Preselection tests for the full-time training

Since $2013=3\times 11\times 61$, we will prove that for $p=3,11,61$, if $p$ divides $x^{1433}+y^{1433}$ then $p$ divides $x^7+y^7$.

Let $p=3,11,61$, and assume that $p$ divides $x^{1433}+y^{1433}$.

If $p$ divides $x$, then it divides $x^7$ and $x^{1433}$. But $p$ divides $x^{1433}+y^{1433}$. Then it divides $y^{1433}$. Since $p$ is a prime number, we deduce that it divides $y$ and $y^7$. Therefore, it divides $x^7+y^7$. In a similar way we prove that if $p$ divides $y$, then it divides $x^7+y^7$.

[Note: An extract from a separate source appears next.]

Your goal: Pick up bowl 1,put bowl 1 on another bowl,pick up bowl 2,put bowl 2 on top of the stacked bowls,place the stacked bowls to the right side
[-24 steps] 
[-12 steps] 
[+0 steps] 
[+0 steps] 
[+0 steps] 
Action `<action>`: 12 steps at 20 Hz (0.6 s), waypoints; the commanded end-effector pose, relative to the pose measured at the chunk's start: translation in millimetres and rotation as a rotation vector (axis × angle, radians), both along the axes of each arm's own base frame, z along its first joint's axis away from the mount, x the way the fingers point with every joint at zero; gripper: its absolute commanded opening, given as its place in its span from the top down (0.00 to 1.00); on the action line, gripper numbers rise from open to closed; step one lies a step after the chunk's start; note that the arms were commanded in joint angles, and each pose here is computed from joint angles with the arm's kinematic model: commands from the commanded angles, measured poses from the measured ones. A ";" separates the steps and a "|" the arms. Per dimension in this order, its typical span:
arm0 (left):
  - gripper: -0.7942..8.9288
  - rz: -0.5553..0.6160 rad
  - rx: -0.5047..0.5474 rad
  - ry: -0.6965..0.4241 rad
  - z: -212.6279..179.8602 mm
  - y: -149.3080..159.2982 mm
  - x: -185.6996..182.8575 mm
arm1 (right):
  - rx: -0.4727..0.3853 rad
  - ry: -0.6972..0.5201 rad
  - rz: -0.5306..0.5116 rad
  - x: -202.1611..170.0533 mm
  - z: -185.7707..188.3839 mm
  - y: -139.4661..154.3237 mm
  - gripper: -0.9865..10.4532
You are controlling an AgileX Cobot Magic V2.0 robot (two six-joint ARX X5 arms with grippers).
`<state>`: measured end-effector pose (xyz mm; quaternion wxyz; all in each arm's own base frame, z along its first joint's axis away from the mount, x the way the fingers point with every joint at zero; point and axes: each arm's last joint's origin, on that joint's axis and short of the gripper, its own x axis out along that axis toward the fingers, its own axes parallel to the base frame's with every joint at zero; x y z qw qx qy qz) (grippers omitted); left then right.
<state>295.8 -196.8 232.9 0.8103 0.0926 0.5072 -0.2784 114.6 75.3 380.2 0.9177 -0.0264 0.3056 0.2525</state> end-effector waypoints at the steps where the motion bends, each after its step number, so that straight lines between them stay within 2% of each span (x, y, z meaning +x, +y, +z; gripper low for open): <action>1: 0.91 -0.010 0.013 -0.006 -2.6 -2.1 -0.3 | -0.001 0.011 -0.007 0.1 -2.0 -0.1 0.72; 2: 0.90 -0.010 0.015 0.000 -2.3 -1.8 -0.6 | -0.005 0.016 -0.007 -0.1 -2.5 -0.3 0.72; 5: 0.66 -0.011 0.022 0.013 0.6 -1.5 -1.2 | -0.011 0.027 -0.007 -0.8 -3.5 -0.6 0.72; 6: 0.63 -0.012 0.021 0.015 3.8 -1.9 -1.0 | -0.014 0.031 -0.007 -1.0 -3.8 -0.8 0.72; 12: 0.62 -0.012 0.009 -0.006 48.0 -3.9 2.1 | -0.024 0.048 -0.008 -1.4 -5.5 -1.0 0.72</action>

Assume now that $p$ is relatively prime with $x,y$. Then, using Fermat, $$x^{p-1}\equiv y^{p-1}\equiv 1\mathrm{mod}p$$ But $p-1$ divides $1440$ for $p=3,11,61$. We deduce that $$x^{1440}\equiv y^{1440}\equiv 1\mathrm{mod}p.$$ Hence $$x^7+y^7\equiv x^7{y}^{1440}+y^7{x}^{1440}\equiv x^7{y}^7(y^{1433}+x^{1433})\equiv 0\mathrm{mod}p.$$ This proves that $p$ divides $x^7+y^7$.